> _WHAT YOU NEED TO DO_
Using the data that follows, return exactly the lines from the one that contains "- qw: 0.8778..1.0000" through the one that contains "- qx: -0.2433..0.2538", ends included.

▽

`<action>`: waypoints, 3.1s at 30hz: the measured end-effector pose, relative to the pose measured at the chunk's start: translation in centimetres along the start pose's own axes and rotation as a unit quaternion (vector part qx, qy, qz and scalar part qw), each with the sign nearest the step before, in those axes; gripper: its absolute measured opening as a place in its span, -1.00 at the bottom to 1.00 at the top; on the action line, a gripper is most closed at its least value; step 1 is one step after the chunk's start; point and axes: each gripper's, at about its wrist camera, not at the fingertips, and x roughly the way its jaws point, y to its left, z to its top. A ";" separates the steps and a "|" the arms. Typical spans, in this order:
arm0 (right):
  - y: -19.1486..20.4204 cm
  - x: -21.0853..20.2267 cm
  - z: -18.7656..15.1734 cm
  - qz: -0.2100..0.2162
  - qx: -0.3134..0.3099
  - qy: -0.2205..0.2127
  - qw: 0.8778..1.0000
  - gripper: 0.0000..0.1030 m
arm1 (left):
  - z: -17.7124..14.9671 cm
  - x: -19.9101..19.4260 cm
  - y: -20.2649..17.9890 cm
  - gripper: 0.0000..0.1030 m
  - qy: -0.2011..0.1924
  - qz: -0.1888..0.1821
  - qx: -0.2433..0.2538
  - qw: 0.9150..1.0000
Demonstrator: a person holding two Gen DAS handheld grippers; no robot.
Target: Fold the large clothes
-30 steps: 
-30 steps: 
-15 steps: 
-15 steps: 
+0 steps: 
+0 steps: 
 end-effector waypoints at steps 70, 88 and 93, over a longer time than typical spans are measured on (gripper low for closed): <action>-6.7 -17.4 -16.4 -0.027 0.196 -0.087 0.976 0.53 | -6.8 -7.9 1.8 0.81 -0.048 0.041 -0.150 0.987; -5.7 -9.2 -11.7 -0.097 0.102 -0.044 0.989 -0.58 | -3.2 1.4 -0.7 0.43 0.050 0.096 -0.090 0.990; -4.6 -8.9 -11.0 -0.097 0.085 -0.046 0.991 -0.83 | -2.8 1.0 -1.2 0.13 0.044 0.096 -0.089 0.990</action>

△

> _REPLY TO THE EXERCISE_
  - qw: 0.8778..1.0000
  - gripper: 0.0000..0.1030 m
arm1 (left):
  - z: -17.7124..14.9671 cm
  - x: -19.9101..19.4260 cm
  - y: -20.2649..17.9890 cm
  - gripper: 0.0000..0.1030 m
  - qy: -0.2011..0.1924
  - qz: -0.1888..0.1821
  - qx: -0.2433..0.2538

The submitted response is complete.